In this case, the husbands health was the insurable interest. The health care agreement was in the nature of non-life insurance,
which is primarily a contract of indemnity. The provider must pay for the medical expenses resulting from sickness or injury.
While petitioner contended that the husband concealed materialfact of his sickness, the contract stated that:
that any physician is, by these presents, expressly authorized to disclose or give testimony at anytime relative to any information
acquired by him in his professional capacity upon any question affecting the eligibility for health care coverage of the Proposed
This meant that the petitioners required him to sign authorization to furnish reports about his medical condition.
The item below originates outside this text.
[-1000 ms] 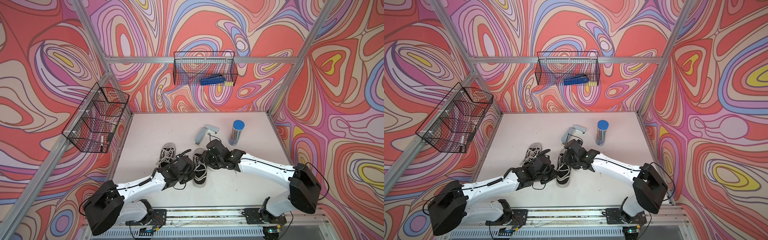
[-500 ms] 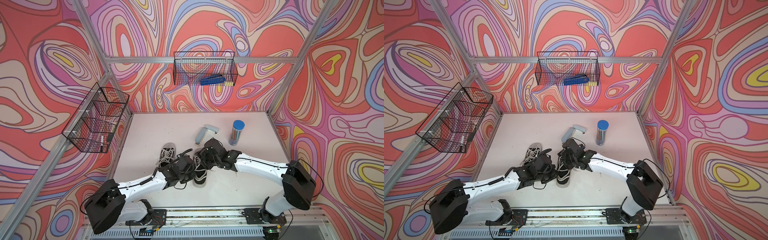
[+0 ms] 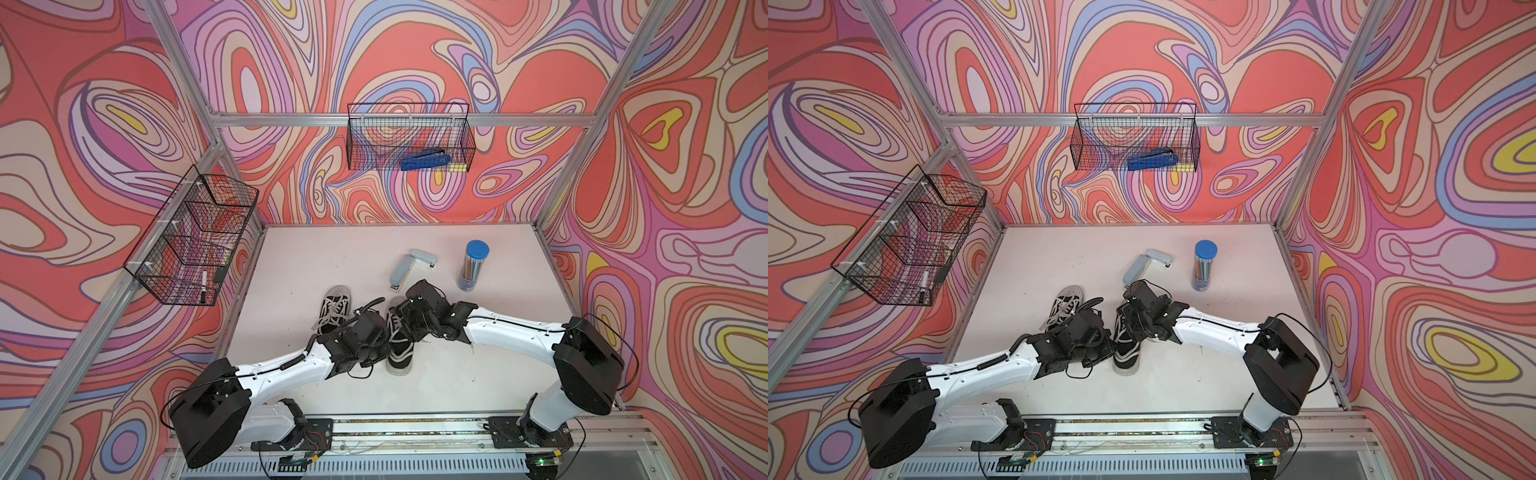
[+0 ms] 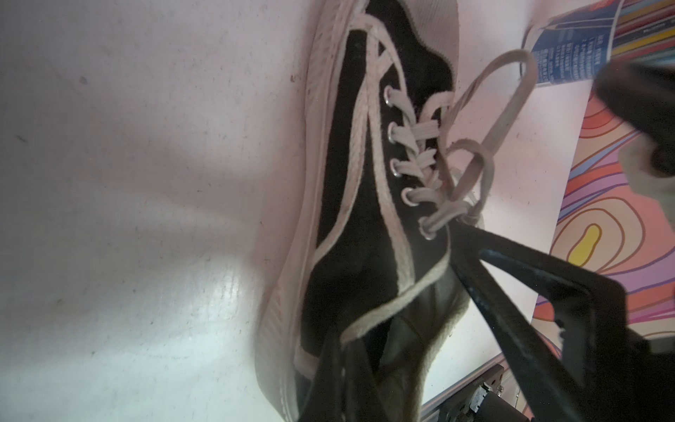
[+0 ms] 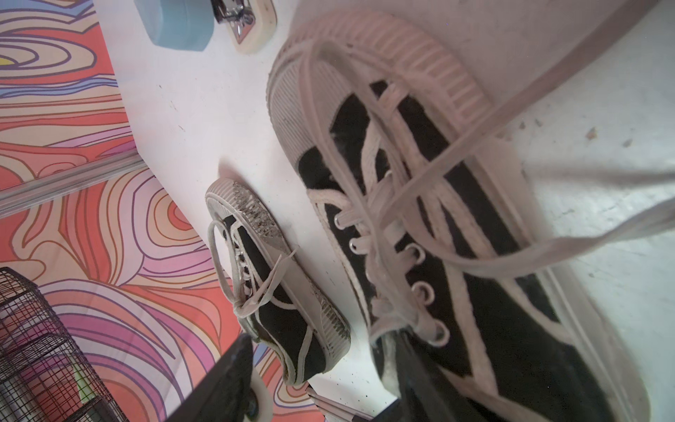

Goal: Remove the insole from the shoe
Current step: Untie the shoelace on the shoe.

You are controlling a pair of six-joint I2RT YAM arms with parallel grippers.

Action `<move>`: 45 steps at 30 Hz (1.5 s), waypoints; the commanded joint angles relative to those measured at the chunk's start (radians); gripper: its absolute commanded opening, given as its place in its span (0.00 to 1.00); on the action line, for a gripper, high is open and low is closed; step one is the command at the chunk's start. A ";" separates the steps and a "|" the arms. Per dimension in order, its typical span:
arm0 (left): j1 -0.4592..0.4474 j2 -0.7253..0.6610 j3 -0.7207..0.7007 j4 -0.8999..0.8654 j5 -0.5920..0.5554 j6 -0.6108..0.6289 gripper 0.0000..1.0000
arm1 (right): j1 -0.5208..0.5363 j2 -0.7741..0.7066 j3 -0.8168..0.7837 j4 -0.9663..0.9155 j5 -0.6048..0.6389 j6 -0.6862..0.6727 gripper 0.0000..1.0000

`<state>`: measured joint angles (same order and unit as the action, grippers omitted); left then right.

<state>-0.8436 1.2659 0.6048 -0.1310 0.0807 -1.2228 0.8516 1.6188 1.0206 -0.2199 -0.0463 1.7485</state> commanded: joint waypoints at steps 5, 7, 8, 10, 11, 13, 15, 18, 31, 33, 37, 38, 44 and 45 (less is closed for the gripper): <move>-0.002 -0.002 0.017 -0.008 -0.020 0.009 0.00 | 0.003 0.024 -0.013 0.037 0.041 -0.003 0.63; -0.002 0.000 0.017 -0.008 -0.018 0.011 0.00 | 0.000 0.027 -0.014 0.040 0.051 -0.003 0.62; -0.002 0.000 0.017 -0.006 -0.018 0.011 0.00 | 0.000 0.030 -0.013 0.041 0.057 0.000 0.62; -0.002 0.000 0.016 -0.004 -0.017 0.011 0.00 | -0.001 0.040 -0.016 0.056 0.067 0.001 0.61; -0.002 -0.001 0.015 -0.005 -0.017 0.012 0.00 | 0.000 0.048 -0.013 0.065 0.071 0.003 0.60; -0.002 -0.002 0.015 -0.005 -0.016 0.012 0.00 | -0.001 0.063 -0.001 0.067 0.080 0.004 0.60; -0.003 -0.005 0.015 -0.005 -0.018 0.014 0.00 | 0.000 0.078 0.011 0.067 0.083 0.005 0.60; -0.003 -0.007 0.014 -0.003 -0.016 0.015 0.00 | -0.001 0.093 0.017 0.075 0.097 0.004 0.60; -0.002 -0.015 0.009 -0.003 -0.015 0.018 0.00 | -0.001 0.126 0.053 0.122 0.271 -0.105 0.62; -0.002 -0.015 0.010 -0.006 -0.014 0.019 0.00 | -0.002 0.123 0.055 0.130 0.309 -0.139 0.62; -0.002 -0.014 0.014 -0.007 -0.012 0.021 0.00 | -0.009 0.129 0.062 0.153 0.357 -0.203 0.63; -0.003 -0.014 0.014 -0.009 -0.012 0.021 0.00 | -0.009 0.132 0.065 0.161 0.370 -0.216 0.63; -0.002 -0.029 0.013 -0.028 -0.013 0.026 0.00 | -0.017 0.147 0.089 0.198 0.454 -0.312 0.66; -0.003 -0.033 0.012 -0.031 -0.012 0.026 0.00 | -0.020 0.177 0.093 0.207 0.466 -0.326 0.67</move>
<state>-0.8436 1.2587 0.6067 -0.1059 0.0692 -1.2034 0.8524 1.7550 1.0836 -0.0669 0.2913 1.5074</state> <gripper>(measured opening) 0.051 0.666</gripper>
The contract
also authorized Philam to inquire directly to his medical history.
Hence, the contention of concealment isnt valid.
They cant also invoke the Invalidation of agreement clause where failure of the insured to disclose information was a grounds
for revocation simply because the answer assailed by the company was the heart condition question based on the insureds
opinion. He wasnt a medical doctor, so he cant accurately gauge his condition.
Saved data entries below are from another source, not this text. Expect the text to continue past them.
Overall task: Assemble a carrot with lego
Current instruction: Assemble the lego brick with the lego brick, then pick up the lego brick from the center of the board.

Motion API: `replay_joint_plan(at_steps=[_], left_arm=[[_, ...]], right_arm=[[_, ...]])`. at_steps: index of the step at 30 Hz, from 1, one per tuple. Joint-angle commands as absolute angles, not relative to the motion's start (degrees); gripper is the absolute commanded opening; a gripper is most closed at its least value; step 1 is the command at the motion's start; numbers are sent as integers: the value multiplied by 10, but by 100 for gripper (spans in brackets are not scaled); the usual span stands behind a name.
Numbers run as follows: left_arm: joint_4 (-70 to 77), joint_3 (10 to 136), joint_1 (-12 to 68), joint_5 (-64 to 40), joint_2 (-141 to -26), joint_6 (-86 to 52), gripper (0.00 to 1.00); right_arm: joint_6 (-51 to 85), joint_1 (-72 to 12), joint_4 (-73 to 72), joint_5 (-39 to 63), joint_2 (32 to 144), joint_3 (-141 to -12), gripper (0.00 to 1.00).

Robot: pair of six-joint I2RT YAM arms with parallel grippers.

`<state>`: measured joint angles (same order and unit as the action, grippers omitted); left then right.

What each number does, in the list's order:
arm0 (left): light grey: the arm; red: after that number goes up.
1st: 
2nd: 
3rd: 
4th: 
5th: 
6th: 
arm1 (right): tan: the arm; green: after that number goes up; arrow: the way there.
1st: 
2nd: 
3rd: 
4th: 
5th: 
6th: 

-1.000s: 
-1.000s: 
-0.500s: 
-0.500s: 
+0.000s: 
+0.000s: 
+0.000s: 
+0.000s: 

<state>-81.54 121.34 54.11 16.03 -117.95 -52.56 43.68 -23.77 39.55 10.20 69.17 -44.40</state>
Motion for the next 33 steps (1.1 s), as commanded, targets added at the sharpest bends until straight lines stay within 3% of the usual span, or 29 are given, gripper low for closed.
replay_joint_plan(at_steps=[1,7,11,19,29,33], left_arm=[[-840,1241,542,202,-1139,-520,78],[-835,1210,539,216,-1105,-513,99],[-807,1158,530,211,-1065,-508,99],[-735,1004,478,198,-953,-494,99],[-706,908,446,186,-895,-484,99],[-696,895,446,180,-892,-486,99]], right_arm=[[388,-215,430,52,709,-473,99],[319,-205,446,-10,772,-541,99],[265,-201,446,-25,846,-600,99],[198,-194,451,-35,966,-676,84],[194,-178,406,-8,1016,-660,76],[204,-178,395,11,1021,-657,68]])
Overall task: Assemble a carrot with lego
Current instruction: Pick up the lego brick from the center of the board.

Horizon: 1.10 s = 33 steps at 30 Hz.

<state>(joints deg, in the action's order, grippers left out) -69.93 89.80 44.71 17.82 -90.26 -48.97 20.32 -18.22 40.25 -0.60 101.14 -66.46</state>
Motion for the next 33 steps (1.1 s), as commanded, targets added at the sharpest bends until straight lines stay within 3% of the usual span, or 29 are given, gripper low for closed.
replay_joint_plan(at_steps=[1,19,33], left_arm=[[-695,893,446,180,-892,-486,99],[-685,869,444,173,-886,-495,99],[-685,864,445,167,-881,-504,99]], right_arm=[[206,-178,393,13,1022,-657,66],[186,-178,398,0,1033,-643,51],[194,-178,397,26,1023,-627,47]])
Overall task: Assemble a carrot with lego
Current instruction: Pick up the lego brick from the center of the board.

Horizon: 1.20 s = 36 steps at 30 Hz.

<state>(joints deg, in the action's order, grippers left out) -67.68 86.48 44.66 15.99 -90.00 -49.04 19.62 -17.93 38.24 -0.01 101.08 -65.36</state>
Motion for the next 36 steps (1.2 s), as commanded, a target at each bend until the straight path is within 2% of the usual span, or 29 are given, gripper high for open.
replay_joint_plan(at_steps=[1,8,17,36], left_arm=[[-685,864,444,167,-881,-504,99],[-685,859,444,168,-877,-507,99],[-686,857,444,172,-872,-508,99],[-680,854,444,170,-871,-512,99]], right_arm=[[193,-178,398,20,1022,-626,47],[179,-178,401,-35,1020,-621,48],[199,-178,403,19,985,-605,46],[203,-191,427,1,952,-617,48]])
Henrick v Fire- in such case the insurer is not justified in relying upon such statement, but is obligated to make further inquiry.
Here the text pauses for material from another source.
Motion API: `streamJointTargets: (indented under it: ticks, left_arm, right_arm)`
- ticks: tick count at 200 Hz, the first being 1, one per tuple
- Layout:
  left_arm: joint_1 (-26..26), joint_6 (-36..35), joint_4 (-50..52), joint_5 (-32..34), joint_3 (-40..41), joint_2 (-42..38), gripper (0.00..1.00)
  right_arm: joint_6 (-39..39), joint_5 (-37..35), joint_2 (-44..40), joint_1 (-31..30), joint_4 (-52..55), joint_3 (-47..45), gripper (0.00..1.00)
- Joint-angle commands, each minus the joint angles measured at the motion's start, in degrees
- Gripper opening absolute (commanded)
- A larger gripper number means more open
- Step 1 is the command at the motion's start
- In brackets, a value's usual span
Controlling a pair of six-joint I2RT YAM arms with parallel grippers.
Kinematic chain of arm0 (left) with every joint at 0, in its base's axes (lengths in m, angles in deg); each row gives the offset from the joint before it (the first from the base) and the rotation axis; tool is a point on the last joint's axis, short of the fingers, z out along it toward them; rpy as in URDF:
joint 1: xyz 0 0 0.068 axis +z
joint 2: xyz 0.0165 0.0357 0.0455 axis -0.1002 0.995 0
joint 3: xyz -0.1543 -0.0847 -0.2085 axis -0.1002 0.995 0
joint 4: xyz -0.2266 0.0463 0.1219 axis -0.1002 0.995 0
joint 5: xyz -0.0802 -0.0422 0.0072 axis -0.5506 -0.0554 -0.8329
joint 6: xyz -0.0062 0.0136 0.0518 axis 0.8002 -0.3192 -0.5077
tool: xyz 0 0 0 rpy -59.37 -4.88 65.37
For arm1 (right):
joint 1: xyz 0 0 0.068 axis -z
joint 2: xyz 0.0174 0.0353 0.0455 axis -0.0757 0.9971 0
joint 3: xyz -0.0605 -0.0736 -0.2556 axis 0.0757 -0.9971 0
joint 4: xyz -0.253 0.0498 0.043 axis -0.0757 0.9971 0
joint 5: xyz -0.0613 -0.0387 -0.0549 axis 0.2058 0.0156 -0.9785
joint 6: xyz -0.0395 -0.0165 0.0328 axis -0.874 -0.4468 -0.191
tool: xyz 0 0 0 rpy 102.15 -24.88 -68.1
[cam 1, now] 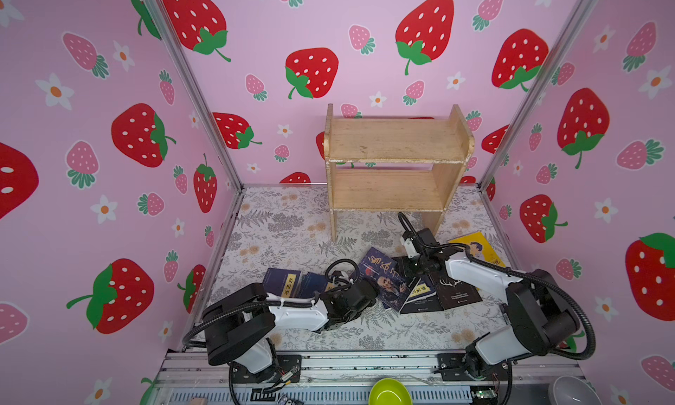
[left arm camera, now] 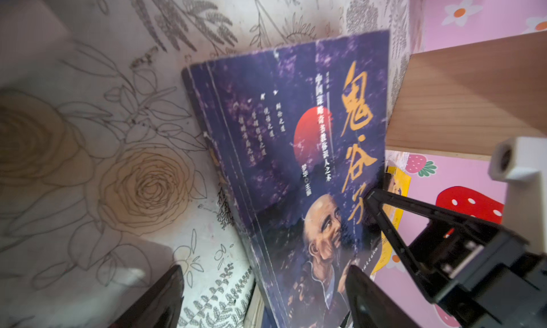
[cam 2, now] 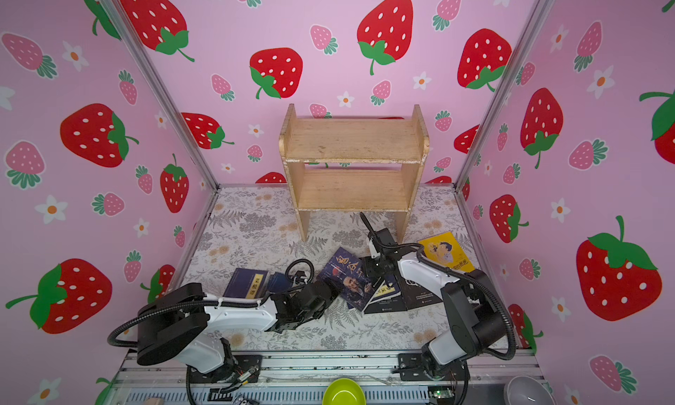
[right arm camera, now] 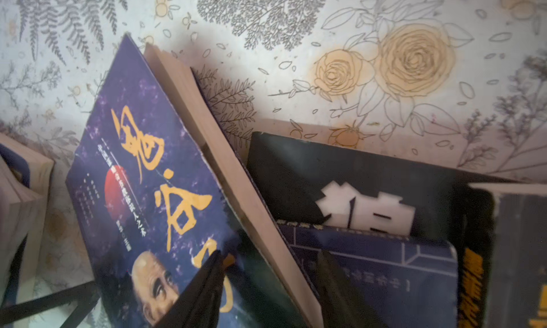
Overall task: Stacking books/files
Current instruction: Pick up the books.
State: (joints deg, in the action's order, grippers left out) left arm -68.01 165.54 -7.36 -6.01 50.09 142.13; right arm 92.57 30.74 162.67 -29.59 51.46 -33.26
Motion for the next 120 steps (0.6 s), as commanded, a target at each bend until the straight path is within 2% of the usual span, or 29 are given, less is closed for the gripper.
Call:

Fraudulent intent must be proven to rescind the contract. This was incumbent upon the provider.
Having assumed a responsibility under the agreement, petitioner is bound to answer the same to the extent agreed upon. In the
end, the liability of the health care provider attaches once the member is hospitalized for the disease or injury covered by the
agreement or whenever he avails of the covered benefits which he has prepaid.
Section 27 of the Insurance Code- a concealment entitles the injured party to rescind a contract of insurance.
As to cancellation procedure- Cancellation requires certain conditions:
1. Prior notice of cancellation to insured;
2. Notice must be based on the occurrence after effective date of the policy of one or more of the grounds mentioned;
3. Must be in writing, mailed or delivered to the insured at the address shown in the policy;
4. Must state the grounds relied upon provided in Section 64 of the Insurance Code and upon request of insured, to furnish
facts on which cancellation is based
None were fulfilled by the provider.
As to incontestability- The trial court said that under the title Claim procedures of expenses, the defendant Philamcare Health
Systems Inc. had twelve months from the date of issuance of the Agreement within which to contest the membershipof the
patient if he had previous ailment of asthma, and six months from the issuance of the agreement if the patient was sick
of diabetes or hypertension. The periods having expired, the defense of concealment or misrepresentation no longer lie.